И часть эту в январе тысяча восемьсот восемьдесят четвертого года замкнули семь печатей.
Семь печатей — на сердце
Кто более близок к пророчеству, — человек, идущий по воде, или человек, летящий по воздуху?
Или легкостью ходьбы по воде и летучестью движения по воздуху они обязаны сердечной тоске?
Не могу забыть стихи великого русского поэта Лермонтова, которые вначале перевела мне Лу, а затем я нашел в книге его переводов, но звучат они во мне ее голосом и освещены ее печальным взглядом.
В те минуты, когда она читала мне эти стихи, ее облик, взгляд, голос, приязнь, душевная близость — казались мне обещанием этого дорогого мне существа, воистину, тучки золотой — не оставлять вершины утеса.
Среди могил, не подавая вида, что под ногами дремлет старина, мы говорим: исчезла Атлантида, — в неверье тайном: а была ль она?
Приближается гроза.
Я далеко отошел от своего высокогорного пристанища — Сильс-Марии.
Гром ли медленно и раскатисто плетется за молнией, или боги бросают кости на круглый стол Земли, пытая мою Судьбу?
Клятва положена на мое сердце медом и молоком под языком твоим, о, мой возлюбленный, ибо любовь моя — замкнутый сад, запечатанный источник.
Голос Суламифи из «Песни Песней», рвущий сердце царя Соломона, — в самые тяжкие минуты моей жизни звучащий в душе.
Я ведь тоже поэт, и знаю стихам своим вес и цену.
Стихи, легко держащиеся на поверхности вод, излагаю на бумаге. К сожалению, в них я недалек от виршеплетов, чьи лучшие мысли — некая смесь из похоти и скуки.
Стихи же, отягченные тайной, освященные болью души, уплывают вглубь моего сознания и погаснут вместе с ним.

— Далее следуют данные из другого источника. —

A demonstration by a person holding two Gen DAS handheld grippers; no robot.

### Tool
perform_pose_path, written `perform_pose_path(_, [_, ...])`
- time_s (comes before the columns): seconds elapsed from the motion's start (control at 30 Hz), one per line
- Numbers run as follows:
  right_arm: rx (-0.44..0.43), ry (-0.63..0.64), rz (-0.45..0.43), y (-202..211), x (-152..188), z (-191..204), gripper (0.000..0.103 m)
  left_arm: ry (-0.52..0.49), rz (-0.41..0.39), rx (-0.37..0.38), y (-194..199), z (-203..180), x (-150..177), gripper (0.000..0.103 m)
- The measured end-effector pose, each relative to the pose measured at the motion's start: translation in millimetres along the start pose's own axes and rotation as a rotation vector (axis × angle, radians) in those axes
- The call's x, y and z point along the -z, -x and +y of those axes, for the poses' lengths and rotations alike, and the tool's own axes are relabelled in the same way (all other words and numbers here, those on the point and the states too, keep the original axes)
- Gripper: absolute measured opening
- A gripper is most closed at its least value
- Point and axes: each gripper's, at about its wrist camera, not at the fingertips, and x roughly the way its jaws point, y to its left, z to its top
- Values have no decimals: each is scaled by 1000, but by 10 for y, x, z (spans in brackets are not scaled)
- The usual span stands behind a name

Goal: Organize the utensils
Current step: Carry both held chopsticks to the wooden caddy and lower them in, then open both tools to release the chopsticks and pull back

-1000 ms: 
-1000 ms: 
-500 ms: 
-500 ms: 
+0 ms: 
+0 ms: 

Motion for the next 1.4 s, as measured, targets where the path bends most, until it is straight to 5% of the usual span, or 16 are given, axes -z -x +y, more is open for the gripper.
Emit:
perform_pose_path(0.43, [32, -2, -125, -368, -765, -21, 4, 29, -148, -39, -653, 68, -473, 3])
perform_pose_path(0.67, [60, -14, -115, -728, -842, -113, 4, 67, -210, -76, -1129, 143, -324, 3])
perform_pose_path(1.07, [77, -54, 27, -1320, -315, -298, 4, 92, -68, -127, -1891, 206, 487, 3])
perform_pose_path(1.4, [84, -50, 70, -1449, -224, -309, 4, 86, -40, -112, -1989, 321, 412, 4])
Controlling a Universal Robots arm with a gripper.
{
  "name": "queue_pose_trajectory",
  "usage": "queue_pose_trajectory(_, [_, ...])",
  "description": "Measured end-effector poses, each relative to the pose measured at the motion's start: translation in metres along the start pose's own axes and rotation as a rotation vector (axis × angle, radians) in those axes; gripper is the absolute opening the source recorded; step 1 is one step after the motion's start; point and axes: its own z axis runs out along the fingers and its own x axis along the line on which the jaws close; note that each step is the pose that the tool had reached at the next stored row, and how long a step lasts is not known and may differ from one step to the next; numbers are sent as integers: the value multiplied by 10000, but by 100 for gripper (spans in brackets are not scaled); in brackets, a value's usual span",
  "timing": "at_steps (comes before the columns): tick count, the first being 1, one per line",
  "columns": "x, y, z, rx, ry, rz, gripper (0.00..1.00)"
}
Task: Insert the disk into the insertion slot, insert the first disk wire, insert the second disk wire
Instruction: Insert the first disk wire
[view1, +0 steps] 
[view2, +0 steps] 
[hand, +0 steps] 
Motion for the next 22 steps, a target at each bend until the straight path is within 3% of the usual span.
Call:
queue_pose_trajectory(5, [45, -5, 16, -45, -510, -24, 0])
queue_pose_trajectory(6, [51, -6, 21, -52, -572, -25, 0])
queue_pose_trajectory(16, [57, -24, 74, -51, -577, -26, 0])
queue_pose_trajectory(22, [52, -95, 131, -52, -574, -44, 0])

Мельтешением призраков чудятся мне звуки их арф.
Бессмертны звуки единственной в мире арфы — царя Давида, рожденные совершенным им грехом прелюбодеяния и раскаяньем.
В мире поэтов множество. Павлиньему тщеславию они учатся у моря.
Ведь море — павлин из павлинов, распускающее радужный хвост, осененный небом и солнцем.
С ним в этом преуспевают соревноваться разве лишь Нимфы, мастера играть веером брызг, подобных серебру кружев. Но как только радуга погаснет, оборачиваются они молодыми бабёнками, часто слишком напористыми и прилипчивыми.
Это я познал на собственном опыте.
Но я знаю, что ночью дети растут во сне, мальчики летают, Нимфы испытывают тоску по детям, которых им не суждено родить, а расторопные бабёнки пускают слезу, ибо им снятся их еще не рожденные дети.
Синкопа, затакт, — все тело, как натянутая струна, как наклон замершего бегуна за секунду до того, чтобы рвануться вперед, иначе упадешь, как заложник неудавшегося внутреннего порыва к полету.
В несовпадении с ритмом, в запаздывании скрыта музыкальная пружина моей никогда не замирающей души, живущей в стихии танца.